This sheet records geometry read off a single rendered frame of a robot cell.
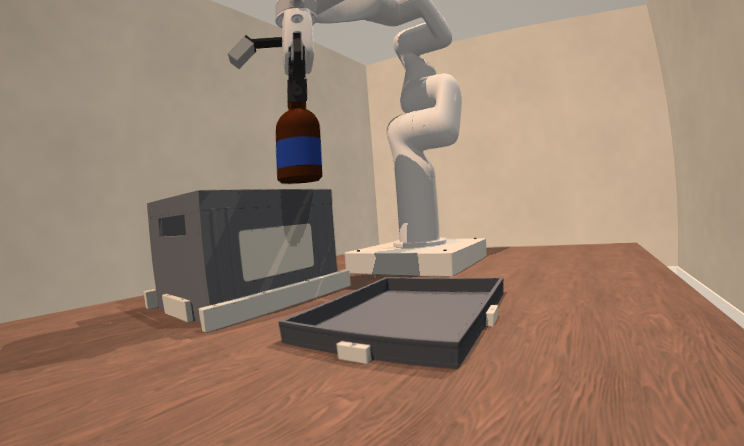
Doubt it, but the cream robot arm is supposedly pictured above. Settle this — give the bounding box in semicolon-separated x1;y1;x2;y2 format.
228;0;462;248

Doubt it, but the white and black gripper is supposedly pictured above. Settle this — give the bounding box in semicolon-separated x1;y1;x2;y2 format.
275;8;317;103

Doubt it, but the brown glass bottle with blue label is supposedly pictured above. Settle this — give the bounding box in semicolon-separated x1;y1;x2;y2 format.
276;102;323;184

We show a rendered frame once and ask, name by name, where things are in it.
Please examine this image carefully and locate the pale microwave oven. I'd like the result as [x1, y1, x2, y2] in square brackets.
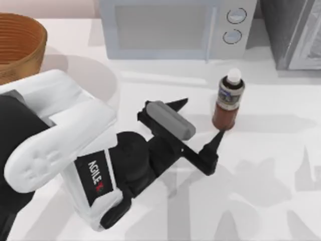
[98, 0, 258, 64]

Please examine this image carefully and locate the pale grey rounded box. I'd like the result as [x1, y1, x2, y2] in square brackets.
[146, 100, 197, 141]

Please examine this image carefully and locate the microwave door handle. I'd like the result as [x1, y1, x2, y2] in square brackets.
[205, 6, 217, 63]

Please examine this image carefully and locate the brown bottle with white cap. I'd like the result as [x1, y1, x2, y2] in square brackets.
[212, 68, 245, 132]

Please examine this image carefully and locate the brown woven basket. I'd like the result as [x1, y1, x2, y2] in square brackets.
[0, 13, 48, 86]

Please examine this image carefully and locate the grey cabinet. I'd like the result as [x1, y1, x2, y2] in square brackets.
[260, 0, 321, 71]

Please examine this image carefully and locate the round microwave knob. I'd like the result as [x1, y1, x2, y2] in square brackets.
[223, 28, 243, 46]
[226, 7, 248, 25]

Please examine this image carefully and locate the microwave door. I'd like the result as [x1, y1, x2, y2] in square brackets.
[99, 0, 217, 63]

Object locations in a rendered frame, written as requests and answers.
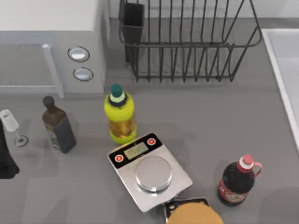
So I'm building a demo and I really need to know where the yellow-green bottle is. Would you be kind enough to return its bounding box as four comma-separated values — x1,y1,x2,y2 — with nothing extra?
104,84,137,145

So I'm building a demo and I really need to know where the silver kitchen scale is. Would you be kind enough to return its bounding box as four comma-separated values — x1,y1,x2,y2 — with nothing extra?
107,132,193,213

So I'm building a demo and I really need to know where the microwave knob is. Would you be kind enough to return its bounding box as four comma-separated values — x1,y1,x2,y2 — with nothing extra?
72,67,94,82
67,45,91,63

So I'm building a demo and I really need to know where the black cutlery holder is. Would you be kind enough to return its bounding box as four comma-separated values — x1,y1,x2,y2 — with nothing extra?
119,0,145,63

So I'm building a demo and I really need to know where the dark square bottle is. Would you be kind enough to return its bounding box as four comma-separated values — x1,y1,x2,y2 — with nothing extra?
42,96,77,154

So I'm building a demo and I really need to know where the scale with orange plate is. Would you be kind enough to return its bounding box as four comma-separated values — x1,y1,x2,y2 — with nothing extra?
163,197,224,224

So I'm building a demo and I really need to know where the dark red bottle pink cap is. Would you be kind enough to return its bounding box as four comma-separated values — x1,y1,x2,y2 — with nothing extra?
217,154,263,207

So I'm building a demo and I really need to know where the pale microwave oven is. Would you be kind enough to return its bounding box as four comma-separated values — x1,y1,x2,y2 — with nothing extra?
0,0,111,98

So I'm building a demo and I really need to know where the clear wine glass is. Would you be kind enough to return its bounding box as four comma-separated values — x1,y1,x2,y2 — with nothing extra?
0,109,29,147

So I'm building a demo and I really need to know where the black wire dish rack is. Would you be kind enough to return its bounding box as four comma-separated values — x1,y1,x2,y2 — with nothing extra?
118,0,263,83

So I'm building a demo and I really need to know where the microwave door handle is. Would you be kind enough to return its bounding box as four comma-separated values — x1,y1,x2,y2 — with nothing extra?
42,43,65,98

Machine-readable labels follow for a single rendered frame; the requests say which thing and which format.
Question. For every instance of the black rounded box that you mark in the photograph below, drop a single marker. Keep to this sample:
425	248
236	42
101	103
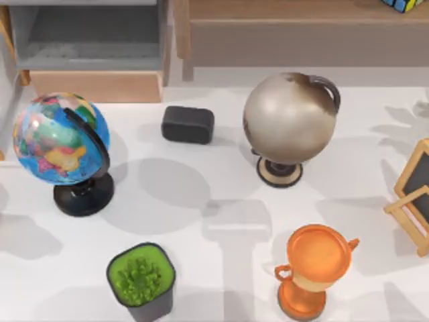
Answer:
187	124

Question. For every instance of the beige globe on dark stand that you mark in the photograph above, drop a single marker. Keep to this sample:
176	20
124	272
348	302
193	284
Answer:
288	117

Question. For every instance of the green plant in grey pot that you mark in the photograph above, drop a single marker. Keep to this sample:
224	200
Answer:
140	275

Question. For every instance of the orange trophy cup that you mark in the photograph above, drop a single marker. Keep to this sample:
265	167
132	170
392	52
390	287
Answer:
315	258

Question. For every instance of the pale wooden drawer front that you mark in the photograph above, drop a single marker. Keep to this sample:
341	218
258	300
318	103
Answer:
94	85

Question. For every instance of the wooden open shelf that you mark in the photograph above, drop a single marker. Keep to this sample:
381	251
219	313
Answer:
301	33

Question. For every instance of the blue globe on black stand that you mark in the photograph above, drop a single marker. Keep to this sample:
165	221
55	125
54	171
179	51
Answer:
57	137

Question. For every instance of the pulled-out drawer with grey inside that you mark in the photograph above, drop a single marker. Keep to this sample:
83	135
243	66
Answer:
87	37

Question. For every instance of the framed blackboard on wooden easel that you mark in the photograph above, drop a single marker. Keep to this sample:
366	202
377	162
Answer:
414	188

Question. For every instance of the coloured puzzle cube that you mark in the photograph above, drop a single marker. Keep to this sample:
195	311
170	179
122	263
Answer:
400	4

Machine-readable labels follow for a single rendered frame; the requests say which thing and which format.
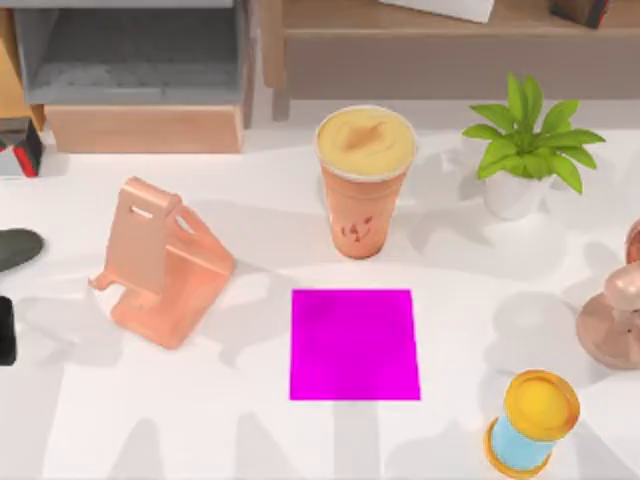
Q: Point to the yellow and blue spool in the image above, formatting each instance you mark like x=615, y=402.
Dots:
x=532, y=425

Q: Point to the wooden open shelf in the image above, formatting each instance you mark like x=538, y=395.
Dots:
x=450, y=55

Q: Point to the white sheet on shelf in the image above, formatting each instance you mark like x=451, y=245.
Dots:
x=440, y=7

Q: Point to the orange drink cup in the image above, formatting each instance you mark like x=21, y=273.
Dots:
x=361, y=200

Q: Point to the flat magenta square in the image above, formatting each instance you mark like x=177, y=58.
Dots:
x=354, y=345

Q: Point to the green plant in white pot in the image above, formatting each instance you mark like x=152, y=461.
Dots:
x=525, y=150

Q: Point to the pale wooden drawer front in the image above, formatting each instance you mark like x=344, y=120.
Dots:
x=142, y=127

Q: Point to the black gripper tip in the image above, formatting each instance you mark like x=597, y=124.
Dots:
x=6, y=330

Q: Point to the salmon phone stand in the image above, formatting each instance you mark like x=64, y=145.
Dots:
x=160, y=270

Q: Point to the red black and grey box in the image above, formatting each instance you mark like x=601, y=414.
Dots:
x=20, y=150

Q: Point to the dark brown box on shelf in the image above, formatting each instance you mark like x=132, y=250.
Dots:
x=582, y=10

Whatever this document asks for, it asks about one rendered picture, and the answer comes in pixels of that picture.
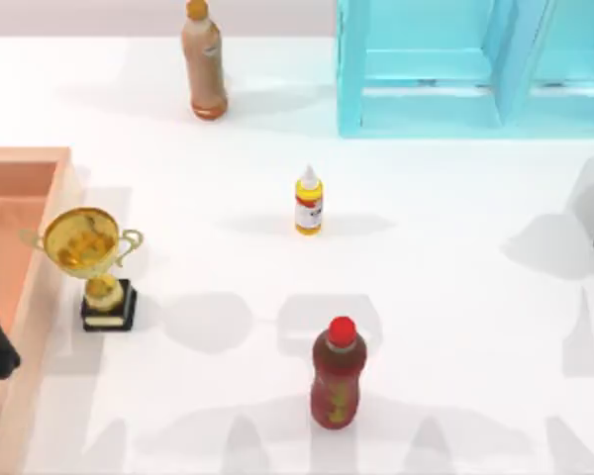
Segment small yellow bottle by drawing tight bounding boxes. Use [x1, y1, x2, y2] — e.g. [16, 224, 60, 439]
[293, 163, 325, 238]

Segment red bottle with red cap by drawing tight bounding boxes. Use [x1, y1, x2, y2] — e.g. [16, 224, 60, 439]
[310, 316, 369, 431]

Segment light blue rack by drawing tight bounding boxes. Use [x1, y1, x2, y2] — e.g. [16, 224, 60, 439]
[335, 0, 594, 141]

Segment tall orange-brown bottle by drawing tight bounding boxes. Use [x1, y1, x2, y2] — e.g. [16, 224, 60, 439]
[180, 0, 230, 122]

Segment gold trophy on black base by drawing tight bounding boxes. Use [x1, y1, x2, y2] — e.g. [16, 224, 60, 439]
[19, 206, 146, 333]

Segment shallow salmon-coloured box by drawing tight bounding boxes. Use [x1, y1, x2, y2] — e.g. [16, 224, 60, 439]
[0, 146, 83, 475]

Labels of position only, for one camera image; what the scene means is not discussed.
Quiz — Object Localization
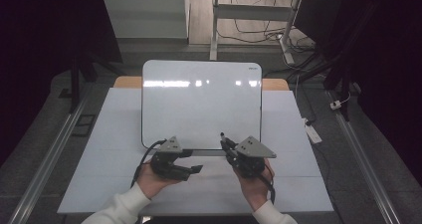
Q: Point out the white whiteboard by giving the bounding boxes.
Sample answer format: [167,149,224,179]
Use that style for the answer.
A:
[141,59,263,151]

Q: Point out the person's right hand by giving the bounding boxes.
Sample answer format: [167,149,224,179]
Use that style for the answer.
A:
[232,158,276,212]

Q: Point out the black curtain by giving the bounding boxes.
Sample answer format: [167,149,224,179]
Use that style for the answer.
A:
[293,0,422,178]
[0,0,123,167]

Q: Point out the black cables on floor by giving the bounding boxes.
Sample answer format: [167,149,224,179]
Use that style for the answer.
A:
[217,0,317,54]

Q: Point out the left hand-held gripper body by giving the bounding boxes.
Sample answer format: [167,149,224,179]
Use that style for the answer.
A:
[150,135,192,181]

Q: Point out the black floor plate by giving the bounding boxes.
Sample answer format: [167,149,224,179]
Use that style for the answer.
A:
[71,113,98,138]

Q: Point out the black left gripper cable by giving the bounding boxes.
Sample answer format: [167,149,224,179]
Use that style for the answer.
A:
[130,138,167,189]

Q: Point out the white metal desk frame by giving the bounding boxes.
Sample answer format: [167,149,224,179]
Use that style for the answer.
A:
[209,0,304,66]

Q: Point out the aluminium floor rail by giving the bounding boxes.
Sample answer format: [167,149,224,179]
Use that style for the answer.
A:
[7,93,93,224]
[325,90,403,224]

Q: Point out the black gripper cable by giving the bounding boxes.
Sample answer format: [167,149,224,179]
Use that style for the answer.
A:
[130,138,167,189]
[261,168,277,205]

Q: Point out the person's left hand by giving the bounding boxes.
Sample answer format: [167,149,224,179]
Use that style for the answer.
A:
[135,157,182,200]

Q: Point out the white power strip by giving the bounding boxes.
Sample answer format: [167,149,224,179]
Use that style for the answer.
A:
[302,117,323,145]

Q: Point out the white cabinet panel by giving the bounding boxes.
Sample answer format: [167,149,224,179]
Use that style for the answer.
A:
[101,0,191,40]

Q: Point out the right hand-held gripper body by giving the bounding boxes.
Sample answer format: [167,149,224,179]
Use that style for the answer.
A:
[234,135,278,179]

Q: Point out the black metal stand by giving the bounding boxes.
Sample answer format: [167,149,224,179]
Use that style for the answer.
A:
[58,49,124,114]
[287,4,379,122]

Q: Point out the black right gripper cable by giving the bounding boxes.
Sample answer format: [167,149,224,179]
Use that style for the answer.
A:
[261,168,277,205]

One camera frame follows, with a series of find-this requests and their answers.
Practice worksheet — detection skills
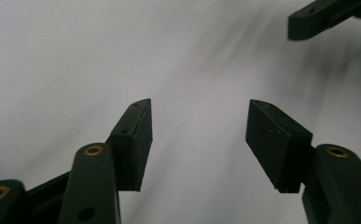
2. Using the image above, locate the white paper sheet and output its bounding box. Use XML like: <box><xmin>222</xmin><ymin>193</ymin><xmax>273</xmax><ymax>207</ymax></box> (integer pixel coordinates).
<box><xmin>0</xmin><ymin>0</ymin><xmax>361</xmax><ymax>224</ymax></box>

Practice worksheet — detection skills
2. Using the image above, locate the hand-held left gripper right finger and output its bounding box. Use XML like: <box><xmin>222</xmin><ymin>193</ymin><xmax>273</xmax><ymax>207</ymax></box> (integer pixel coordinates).
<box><xmin>245</xmin><ymin>99</ymin><xmax>313</xmax><ymax>194</ymax></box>

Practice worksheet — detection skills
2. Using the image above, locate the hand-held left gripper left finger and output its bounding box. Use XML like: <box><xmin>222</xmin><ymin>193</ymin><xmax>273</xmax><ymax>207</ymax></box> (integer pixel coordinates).
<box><xmin>106</xmin><ymin>98</ymin><xmax>154</xmax><ymax>192</ymax></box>

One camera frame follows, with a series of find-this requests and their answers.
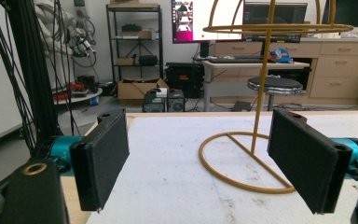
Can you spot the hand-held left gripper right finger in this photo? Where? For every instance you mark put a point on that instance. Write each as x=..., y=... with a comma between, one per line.
x=304, y=158

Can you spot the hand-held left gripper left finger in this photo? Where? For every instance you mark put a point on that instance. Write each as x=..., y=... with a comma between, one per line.
x=102, y=155

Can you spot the white round platform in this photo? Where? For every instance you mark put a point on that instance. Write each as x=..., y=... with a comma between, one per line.
x=80, y=97

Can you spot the open cardboard box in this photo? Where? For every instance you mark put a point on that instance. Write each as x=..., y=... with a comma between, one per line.
x=132, y=90

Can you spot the white table cover sheet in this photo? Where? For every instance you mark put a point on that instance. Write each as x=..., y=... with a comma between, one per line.
x=174, y=168

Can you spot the small black computer box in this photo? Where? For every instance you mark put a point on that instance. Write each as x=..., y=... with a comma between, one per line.
x=176, y=102
x=154, y=102

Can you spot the black round stool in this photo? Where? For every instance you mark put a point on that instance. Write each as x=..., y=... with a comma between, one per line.
x=279, y=84

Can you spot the wooden drawer cabinet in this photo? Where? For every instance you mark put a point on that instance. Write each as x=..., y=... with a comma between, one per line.
x=338, y=68

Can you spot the black equipment case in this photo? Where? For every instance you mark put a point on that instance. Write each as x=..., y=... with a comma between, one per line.
x=185, y=77

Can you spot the black metal shelf rack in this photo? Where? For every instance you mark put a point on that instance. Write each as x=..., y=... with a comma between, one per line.
x=136, y=46

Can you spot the white office desk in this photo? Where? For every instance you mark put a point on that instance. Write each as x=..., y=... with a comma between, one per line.
x=230, y=65

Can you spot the black keyboard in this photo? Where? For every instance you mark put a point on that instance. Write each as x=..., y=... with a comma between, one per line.
x=230, y=59

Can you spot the computer monitor with dark screen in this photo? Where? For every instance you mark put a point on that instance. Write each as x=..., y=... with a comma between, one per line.
x=287, y=14

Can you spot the computer monitor with bright screen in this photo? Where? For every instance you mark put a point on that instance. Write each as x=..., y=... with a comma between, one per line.
x=217, y=18

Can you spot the teal cylinder mount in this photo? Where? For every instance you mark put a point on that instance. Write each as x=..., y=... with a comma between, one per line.
x=352, y=152
x=63, y=148

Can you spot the large dark wall monitor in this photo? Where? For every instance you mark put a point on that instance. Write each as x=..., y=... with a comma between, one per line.
x=354, y=12

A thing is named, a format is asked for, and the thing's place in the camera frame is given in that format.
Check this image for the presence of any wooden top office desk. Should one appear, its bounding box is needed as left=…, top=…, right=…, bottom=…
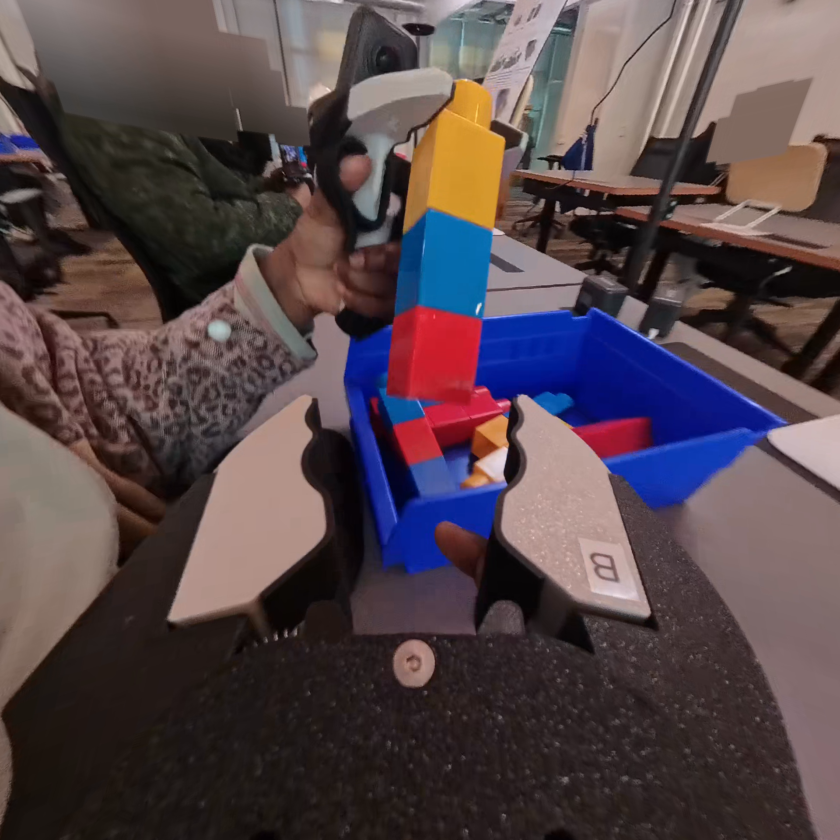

* _Exercise_: Should a line in the material contain "Object", copy it.

* _Answer space_:
Object locations in a rendered frame, written as requests and answers.
Quiz — Object Localization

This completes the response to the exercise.